Saturday, February 12, 2022

film: "Licorice Pizza" (2021)

Everyone loves this; everyone except me, for I found it to be dull and fundamentally inconsequential. It follows an odd semi-relationship between a precocious teenage child actor mutating into a kid entrepreneur and a somewhat aimless woman in her 20s. And it's set in 1973 or 1974 with the post-October War oil crisis in the background (at one point a truck runs out of petrol and rolls down a hill, which I think might be a metaphor of some kind). It all looks great and has a great soundtrack and features great performances, not least from the principals (Cooper Hoffman and Alana Haim), but I found it really hard to care about the story or the characters. I think maybe a lot of this is down to the characterisation of Gary Valentine, the kid entrepreneur. Basically I hate entrepreneurs and having to spend time in the company of some 15 year old and his stupid business ideas was like a sojourn in hell. Alana Haim's character (also called Alana, which suggests a lack of imagination on somebody's part) was a lot more appealing but that made her association with the kid entrepreneur all the more disturbing.

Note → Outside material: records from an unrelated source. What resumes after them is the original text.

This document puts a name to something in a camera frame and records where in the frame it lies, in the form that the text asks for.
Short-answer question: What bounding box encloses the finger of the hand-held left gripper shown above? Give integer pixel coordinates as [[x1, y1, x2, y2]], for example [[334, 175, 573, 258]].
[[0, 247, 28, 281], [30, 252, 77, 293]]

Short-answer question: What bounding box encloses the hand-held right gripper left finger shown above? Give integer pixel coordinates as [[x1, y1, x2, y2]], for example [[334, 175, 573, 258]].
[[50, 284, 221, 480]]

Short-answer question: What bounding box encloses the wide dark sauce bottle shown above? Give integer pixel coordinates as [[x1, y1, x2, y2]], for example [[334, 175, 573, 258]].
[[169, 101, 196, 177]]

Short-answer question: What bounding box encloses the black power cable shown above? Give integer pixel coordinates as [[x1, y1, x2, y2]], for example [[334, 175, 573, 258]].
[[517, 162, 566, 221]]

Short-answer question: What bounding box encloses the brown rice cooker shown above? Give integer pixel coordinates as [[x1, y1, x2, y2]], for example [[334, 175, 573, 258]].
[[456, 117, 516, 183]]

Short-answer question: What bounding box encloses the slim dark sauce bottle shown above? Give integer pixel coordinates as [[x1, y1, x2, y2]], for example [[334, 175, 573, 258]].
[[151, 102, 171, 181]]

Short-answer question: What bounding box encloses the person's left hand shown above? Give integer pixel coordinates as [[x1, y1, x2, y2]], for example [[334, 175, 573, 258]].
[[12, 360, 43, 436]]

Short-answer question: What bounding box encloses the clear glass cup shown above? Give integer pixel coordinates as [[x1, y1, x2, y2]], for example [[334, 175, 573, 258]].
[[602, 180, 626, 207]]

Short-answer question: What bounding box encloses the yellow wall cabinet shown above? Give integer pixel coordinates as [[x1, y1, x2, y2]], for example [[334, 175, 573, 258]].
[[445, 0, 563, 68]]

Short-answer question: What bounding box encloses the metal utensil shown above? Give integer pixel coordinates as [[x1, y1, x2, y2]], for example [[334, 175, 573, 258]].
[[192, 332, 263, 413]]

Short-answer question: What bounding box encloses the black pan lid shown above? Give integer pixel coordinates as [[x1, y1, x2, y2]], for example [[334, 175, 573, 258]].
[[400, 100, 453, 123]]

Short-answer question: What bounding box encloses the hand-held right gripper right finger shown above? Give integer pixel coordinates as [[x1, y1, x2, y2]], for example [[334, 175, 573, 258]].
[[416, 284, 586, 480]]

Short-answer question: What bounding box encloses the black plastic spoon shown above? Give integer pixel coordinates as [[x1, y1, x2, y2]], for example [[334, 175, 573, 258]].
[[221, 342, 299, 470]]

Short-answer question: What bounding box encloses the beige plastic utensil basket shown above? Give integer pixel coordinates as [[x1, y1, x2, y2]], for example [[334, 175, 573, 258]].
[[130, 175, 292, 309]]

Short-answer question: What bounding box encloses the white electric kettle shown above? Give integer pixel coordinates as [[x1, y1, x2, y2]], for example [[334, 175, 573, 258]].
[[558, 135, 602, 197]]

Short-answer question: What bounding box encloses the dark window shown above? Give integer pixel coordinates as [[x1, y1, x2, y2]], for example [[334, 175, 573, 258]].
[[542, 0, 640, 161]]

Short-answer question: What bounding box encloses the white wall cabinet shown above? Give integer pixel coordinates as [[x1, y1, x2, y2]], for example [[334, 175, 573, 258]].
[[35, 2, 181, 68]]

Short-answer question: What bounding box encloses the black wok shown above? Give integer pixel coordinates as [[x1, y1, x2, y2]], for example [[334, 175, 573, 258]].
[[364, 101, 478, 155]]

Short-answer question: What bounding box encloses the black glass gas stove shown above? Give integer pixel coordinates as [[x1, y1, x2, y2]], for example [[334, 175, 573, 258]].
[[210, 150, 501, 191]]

But as noted, nearly everyone else in the world loved this. The only other gripes I saw focussed on the age difference between the semi-couple at the story's heart. At the start he is 15 while her age is somewhere into the 20s. There's no suggestion that they are even approximating to getting it on but that still is a whomper of an age difference; if a film featured a romance between a man in his twenties and a 15 year old girl then there would be uproar. I have to say though that the age difference did not jar so much with me while I was watching the film. Partly I was preoccupied with how boring the film was but I think also Gary's precociousness masked how young he was, while Alana's slight frame and lack of focus in her life made it easy to subconsciously think of her as younger than she was. Also I am so used to films in which women in their 20s play teenagers that the age difference was easily forgettable when they weren't ramming it down our throats.

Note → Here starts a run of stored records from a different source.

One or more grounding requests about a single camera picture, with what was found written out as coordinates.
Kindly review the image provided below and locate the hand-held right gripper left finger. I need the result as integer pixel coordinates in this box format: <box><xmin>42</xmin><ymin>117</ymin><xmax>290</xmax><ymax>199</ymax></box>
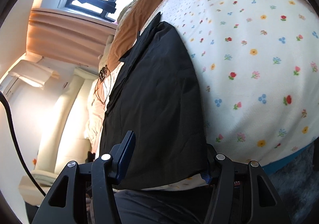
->
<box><xmin>31</xmin><ymin>130</ymin><xmax>136</xmax><ymax>224</ymax></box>

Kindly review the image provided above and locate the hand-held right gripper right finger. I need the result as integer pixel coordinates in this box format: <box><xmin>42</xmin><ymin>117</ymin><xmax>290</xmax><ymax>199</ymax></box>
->
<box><xmin>201</xmin><ymin>144</ymin><xmax>292</xmax><ymax>224</ymax></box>

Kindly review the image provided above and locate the black jacket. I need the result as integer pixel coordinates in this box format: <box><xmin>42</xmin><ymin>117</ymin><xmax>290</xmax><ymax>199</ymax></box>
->
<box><xmin>99</xmin><ymin>12</ymin><xmax>212</xmax><ymax>191</ymax></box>

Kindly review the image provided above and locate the cream pillow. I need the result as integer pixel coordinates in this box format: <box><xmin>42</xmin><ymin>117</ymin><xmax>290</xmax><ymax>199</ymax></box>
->
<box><xmin>85</xmin><ymin>78</ymin><xmax>111</xmax><ymax>147</ymax></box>

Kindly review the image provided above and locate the person's leg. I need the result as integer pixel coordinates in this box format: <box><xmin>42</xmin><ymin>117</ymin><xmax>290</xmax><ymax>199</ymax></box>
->
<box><xmin>87</xmin><ymin>184</ymin><xmax>217</xmax><ymax>224</ymax></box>

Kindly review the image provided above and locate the cream padded headboard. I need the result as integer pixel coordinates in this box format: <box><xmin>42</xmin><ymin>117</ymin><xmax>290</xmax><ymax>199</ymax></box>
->
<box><xmin>19</xmin><ymin>68</ymin><xmax>100</xmax><ymax>189</ymax></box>

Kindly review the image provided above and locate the grey shaggy rug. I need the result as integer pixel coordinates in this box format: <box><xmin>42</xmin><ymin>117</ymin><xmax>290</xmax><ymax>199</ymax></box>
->
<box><xmin>269</xmin><ymin>144</ymin><xmax>319</xmax><ymax>214</ymax></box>

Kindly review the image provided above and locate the white floral bed sheet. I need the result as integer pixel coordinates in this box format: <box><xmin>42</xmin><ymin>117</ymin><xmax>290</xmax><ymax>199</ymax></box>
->
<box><xmin>141</xmin><ymin>0</ymin><xmax>319</xmax><ymax>191</ymax></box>

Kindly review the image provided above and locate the orange-brown blanket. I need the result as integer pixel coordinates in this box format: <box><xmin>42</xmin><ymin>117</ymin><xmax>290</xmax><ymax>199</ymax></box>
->
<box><xmin>108</xmin><ymin>0</ymin><xmax>165</xmax><ymax>70</ymax></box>

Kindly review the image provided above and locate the pink curtain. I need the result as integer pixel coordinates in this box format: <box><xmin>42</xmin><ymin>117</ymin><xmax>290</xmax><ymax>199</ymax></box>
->
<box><xmin>26</xmin><ymin>8</ymin><xmax>117</xmax><ymax>67</ymax></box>

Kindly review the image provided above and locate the white air conditioner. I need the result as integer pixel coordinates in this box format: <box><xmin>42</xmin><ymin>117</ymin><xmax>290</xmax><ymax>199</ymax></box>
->
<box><xmin>0</xmin><ymin>74</ymin><xmax>23</xmax><ymax>100</ymax></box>

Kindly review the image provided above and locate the beige quilt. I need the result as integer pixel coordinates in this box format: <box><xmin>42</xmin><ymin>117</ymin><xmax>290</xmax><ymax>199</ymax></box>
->
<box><xmin>116</xmin><ymin>0</ymin><xmax>155</xmax><ymax>30</ymax></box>

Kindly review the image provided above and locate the long black hanging coat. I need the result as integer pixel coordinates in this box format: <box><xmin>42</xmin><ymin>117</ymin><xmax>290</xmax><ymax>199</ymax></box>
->
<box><xmin>64</xmin><ymin>0</ymin><xmax>117</xmax><ymax>14</ymax></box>

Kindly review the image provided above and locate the black cable bundle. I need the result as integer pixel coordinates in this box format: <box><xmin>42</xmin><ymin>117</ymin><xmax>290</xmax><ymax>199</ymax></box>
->
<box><xmin>94</xmin><ymin>64</ymin><xmax>112</xmax><ymax>105</ymax></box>

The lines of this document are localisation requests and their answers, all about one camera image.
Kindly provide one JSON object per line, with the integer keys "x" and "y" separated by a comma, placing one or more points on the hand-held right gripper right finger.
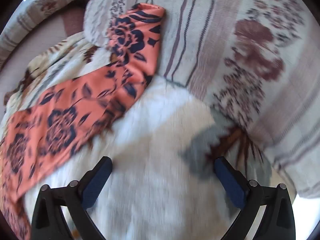
{"x": 230, "y": 183}

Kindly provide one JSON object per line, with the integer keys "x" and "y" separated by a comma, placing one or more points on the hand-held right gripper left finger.
{"x": 95, "y": 183}

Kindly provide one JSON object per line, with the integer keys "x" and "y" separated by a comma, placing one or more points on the orange floral garment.
{"x": 62, "y": 120}

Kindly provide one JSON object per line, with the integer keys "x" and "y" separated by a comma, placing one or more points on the striped floral bolster cushion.
{"x": 30, "y": 17}

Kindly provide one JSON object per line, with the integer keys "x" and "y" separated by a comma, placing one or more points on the pink sofa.
{"x": 50, "y": 33}

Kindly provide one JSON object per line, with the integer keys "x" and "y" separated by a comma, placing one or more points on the cream leaf-print fleece blanket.
{"x": 155, "y": 155}

People also did not like that there is a racist minor character in the film.

Overall though I think this film is like The Master, a previous Paul Thomas Anderson: full of strong performances and scenes that linger in the memory, but something that was an ordeal to get through when I was actually watching it.

images:

Gary, Alana, and some other kid in a car (Hollywood Reporter: "Analysis: A Close Reading of 'Licorice Pizza's’ Japanese Wife Scenes")

film poster (Wikipedia)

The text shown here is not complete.